# suggested material for component enclosure?



## dtbaker (Jan 5, 2008)

I am about to layout and wire up my under hood components.... and wanted to discuss what people have used and liked for materials. Something easy to work with, durable, waterproof, etc.

I am assuming that the pieces like pot box, shunt, contactor will be best off in an enclosure... to avoid possible spray of water, and curious fingers from the hordes of interested viewers. 

so.... plastic? what kind? glue-able? 1/4" ? 1/2" ?

I see clear display boxes in museums and stores, but don't know exactly what they are made of, or what to get to glue them together... Is it polycarbonate, or lexan, or what?

My local hardware stores (Lowes and Home Depot) only stock thin sheets of poly and lexan, not even up to 1/4". Where do people recommend getting this stuff? Anyplace online that ships for reasonable fees? Or, do I need to hunt around for a big commercial distributor willing to sell a few pieces retail?


----------



## Bottomfeeder (Jun 13, 2008)

There are many places to get plastics. Those display cases are usually made of acrylic (plexiglas, lucite). You can get raw materials at Home Depot, or online at places like http://www.tapplastics.com, or even http://www.mcmaster.com. I suggest shopping around for just what you want.

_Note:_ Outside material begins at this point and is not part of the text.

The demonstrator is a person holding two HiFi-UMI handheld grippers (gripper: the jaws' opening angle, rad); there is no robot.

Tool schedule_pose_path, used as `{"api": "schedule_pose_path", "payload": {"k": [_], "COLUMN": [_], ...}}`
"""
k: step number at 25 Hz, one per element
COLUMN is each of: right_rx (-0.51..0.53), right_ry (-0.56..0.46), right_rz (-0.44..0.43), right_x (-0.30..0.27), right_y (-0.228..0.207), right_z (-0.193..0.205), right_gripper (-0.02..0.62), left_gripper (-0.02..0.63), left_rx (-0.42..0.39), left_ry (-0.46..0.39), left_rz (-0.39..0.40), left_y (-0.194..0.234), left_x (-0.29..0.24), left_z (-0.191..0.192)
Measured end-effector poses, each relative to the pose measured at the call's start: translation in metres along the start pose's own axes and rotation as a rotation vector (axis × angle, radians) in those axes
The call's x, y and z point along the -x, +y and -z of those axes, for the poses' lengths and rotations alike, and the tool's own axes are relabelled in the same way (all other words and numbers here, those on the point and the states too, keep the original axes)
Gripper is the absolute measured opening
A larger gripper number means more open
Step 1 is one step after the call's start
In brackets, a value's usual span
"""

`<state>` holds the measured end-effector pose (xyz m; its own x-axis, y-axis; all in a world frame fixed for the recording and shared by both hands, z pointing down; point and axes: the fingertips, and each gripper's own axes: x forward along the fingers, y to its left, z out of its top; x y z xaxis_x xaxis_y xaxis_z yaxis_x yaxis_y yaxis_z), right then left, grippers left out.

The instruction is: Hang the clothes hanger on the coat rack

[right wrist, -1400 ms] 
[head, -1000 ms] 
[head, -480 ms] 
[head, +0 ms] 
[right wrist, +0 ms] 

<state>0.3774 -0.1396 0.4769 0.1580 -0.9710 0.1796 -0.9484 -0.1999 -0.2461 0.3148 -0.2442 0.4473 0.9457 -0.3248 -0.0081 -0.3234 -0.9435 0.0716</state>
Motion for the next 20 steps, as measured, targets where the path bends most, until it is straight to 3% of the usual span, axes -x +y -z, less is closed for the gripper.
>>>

You can "glue" acrylic together with solvents such as chloroform, and probably a few others (toluene? acetone?). But you have to have the parts that you are gluing in good contact with each other. If you do it right the joint will be as strong as the acrylic itself.

Why would you want thicker than 1/4"? It only gets expensive and heavy.

Good luck!


----------



## madderscience (Jun 28, 2008)

buy a good quality plastic tool box of the right size, and use that.


----------



## dtbaker (Jan 5, 2008)

madderscience said:


> buy a good quality plastic tool box of the right size, and use that.


not a bad idea, but I kinda want clear for the coolness factor. I found some pretty good polycarb food storage containers with snap lids that might work well, but they tend to have curved walls that would make mounting things on the side hard, and they are so thin I am afraid they would crack when i drill or saw through to put wires.....


----------



## Jimdear2 (Oct 12, 2008)

A suggestion for a quick easy inexpensive container.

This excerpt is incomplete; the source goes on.